» Task statement
Would you copy the material below word for word, beginning with its first line and ending with the line that contains "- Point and"?
____
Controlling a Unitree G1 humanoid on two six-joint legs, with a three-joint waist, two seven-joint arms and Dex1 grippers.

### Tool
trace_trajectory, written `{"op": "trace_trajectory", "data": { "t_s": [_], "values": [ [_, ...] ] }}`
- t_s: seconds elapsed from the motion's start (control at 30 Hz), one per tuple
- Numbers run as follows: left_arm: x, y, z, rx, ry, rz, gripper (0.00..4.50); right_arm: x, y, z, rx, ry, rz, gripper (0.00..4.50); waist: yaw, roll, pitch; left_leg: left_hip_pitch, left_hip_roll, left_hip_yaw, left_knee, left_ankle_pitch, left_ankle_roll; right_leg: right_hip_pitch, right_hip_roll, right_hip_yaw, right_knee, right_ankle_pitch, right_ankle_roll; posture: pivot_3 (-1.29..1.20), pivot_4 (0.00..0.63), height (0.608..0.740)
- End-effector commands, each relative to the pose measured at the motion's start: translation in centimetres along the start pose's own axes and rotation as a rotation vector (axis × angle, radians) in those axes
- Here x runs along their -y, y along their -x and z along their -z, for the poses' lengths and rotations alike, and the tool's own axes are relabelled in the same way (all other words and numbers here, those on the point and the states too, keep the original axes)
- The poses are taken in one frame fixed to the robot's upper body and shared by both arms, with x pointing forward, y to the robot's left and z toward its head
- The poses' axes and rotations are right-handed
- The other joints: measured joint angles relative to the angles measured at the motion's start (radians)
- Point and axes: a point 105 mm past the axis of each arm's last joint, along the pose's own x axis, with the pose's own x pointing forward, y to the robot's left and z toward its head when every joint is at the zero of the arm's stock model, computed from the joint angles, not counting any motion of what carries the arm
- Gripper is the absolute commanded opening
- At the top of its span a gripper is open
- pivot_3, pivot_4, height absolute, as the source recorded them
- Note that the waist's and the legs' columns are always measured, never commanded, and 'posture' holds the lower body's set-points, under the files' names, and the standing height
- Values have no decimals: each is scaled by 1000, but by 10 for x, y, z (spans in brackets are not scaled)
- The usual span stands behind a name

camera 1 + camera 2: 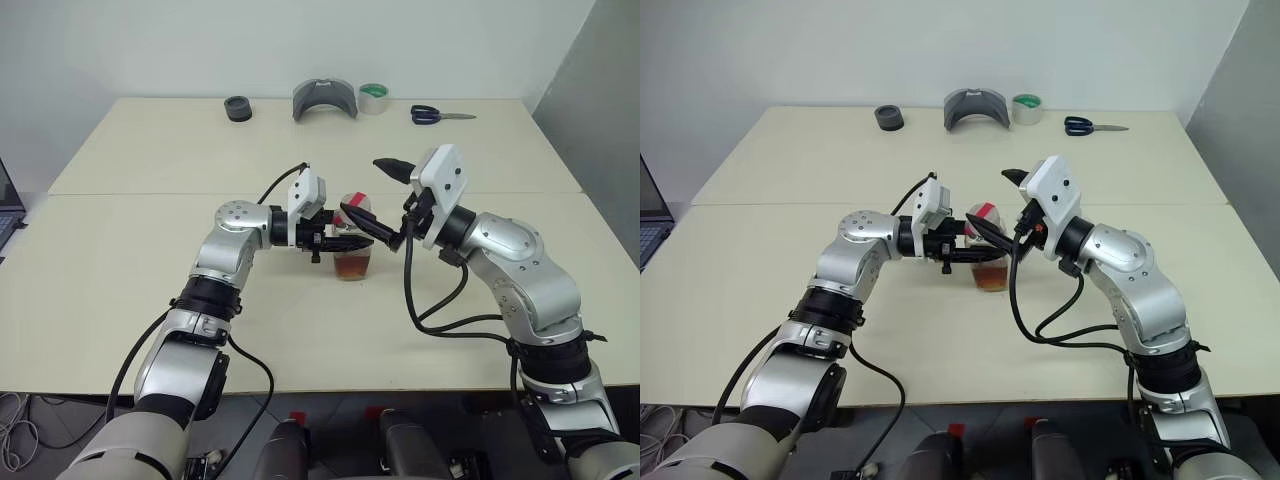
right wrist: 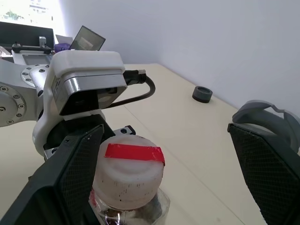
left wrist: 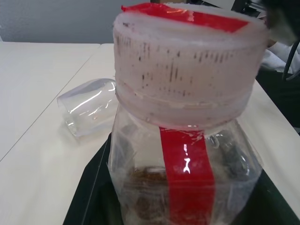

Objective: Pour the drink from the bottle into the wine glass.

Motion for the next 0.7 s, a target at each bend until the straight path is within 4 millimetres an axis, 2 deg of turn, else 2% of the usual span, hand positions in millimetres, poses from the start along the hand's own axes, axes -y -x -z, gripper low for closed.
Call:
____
» Exercise solution
Controlling a Unitree G1 humanoid on two six-joint legs, with a three-joint waist, two seven-joint arms and Dex1 grippers.

### Tool
trace_trajectory, written `{"op": "trace_trajectory", "data": { "t_s": [_], "values": [ [_, ...] ] }}`
- t_s: seconds elapsed from the motion's start (control at 30 Hz), one per tuple
- Numbers run as follows: left_arm: x, y, z, rx, ry, rz, gripper (0.00..4.50); right_arm: x, y, z, rx, ry, rz, gripper (0.00..4.50); waist: yaw, roll, pitch; left_leg: left_hip_pitch, left_hip_roll, left_hip_yaw, left_knee, left_ankle_pitch, left_ankle_roll; right_leg: right_hip_pitch, right_hip_roll, right_hip_yaw, right_knee, right_ankle_pitch, right_ankle_roll; posture: pivot_3 (-1.29..1.20), pivot_4 (0.00..0.63), height (0.608..0.740)
- End-effector commands, each relative to the pose measured at the motion's start: translation in centimetres along the start pose's own axes and rotation as a rotation vector (axis × angle, radians) in those axes
- Here x runs along their -y, y along their -x and z along their -z, for the poses' lengths and rotations alike, and the tool's own axes are relabelled in the same way (all other words and numbers here, those on the point and the states too, keep the original axes)
- The poses are taken in one frame fixed to the robot's upper body and shared by both arms, with x pointing forward, y to the robot's left and z toward its head
- The poses' axes and rotations are right-handed
- The other joints: measured joint angles relative to the angles measured at the motion's start (radians)
- Point and axes: a point 105 mm past the axis of each arm's last joint, along the pose's own x axis, with the pose's own x pointing forward, y to the robot's left and z toward its head when every joint is at the zero of the arm's stock model, computed from the joint angles, not counting any motion of what carries the arm

No additional answer is expected.